Philosophy of science, however, also functions in modalities that are (or ought to be) of more direct interest to practicing scientists themselves—whether the latter realize it or not. One such modality is represented by always necessary (if prone to annoy the targeted scientists) external criticism of socially relevant scientific claims (e.g., concerning race, gender, or the validity and application of certain types of medical research). I hesitate to use the label ‘‘science criticism’’ for this activity—even though it is arguably the most appropriate one available—because the term has been possibly irreparably tainted by much post-modern-inspired nonsense at the height of the so-called ‘‘science wars’’ of the 1990s. Regardless of what we end up calling it, it is the sort of philosophical inquiry that actually has practical implications, analogous to the better known ones usually associated with, say, business ethics, medical ethics, and bioethics, and one that should develop into an earnest dialogue between philosophers and scientists about the social implications of science itself.

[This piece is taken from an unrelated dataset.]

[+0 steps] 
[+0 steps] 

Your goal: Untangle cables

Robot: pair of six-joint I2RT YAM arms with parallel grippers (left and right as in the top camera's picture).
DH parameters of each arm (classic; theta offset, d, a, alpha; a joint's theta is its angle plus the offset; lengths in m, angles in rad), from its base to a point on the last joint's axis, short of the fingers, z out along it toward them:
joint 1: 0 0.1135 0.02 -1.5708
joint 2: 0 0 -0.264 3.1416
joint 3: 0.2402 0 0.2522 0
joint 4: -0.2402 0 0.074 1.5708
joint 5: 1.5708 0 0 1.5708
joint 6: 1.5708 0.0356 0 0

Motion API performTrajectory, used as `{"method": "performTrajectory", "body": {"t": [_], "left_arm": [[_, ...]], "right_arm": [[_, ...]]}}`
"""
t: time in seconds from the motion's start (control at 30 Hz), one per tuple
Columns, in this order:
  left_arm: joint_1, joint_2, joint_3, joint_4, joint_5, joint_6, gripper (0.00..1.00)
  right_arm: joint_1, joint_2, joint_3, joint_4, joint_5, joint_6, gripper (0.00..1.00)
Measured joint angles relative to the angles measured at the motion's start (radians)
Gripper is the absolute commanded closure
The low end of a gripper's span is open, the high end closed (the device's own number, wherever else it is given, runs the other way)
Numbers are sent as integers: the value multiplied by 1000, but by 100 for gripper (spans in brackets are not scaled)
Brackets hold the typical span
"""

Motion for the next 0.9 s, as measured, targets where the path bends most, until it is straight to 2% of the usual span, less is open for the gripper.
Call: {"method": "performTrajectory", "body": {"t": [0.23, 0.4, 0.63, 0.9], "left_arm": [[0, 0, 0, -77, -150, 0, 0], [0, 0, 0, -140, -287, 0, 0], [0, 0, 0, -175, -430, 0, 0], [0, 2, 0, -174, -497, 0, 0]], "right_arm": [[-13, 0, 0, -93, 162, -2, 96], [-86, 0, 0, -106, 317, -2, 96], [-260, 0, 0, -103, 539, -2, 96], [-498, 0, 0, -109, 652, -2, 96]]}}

The third and final modality for philosophy of science is in even more close symbiotic relationship with science, one that seems to be welcome by scientists themselves. Indeed, recent years have seen an increasing number of philosophers of physics, biology, and other disciplines who have been publishing conceptual papers on a large variety of topics that are hard to distinguish from theoretical physics, biology, etc. This is, I think, a much welcome development, and a small (but, hopefully, growing) number of scientists have started to collaborate with philosophers and/or to publish in philosophical journals, as the case of debates about laws in biology discussed above exemplifies. As I pointed out elsewhere, this is along the lines of what Hasok Chang called ‘‘the continuation of science by other means’’:
Complementary science [based on history and philosophy of science] is critical but not prescriptive in relation to specialist science. … Complementary science identifies scientific questions that are excluded by specialist science. … The primary aim of complementary science is not to tell specialist science what to do, but to do what specialist science is presently unable to do. It is a shadow discipline, whose boundaries change exactly so as to encompass whatever gets excluded in specialist science. (pp. 249–250)
From this perspective, then, philosophy of biology represents a fifth type of theoretical biology, albeit one that is practiced from the outside looking into the core discipline. Because of that, it is uniquely positioned, I think, to perceive the threads connecting the other four modalities, as well as the advantages and limitations of each. The idea, of course, is not to make philosophers the ultimate arbiters in theoretical biology (or in anything else, for that matter). Rather, it is a recognition that it does take some distance from the nitty gritty of the specialized literature to be able to perceive the broad picture that is necessary for the advancement of broadly construed theoretical biology. Accordingly, it is not by chance that when biologists themselves step back to contemplate a more inclusive level of analysis they begin to sound like philosophers. Perhaps, then, ongoing cross-fertilization—like the one fostered by that special issue of Biological Theory—will bring less distrust and more fruitful collaboration between the two disciplines.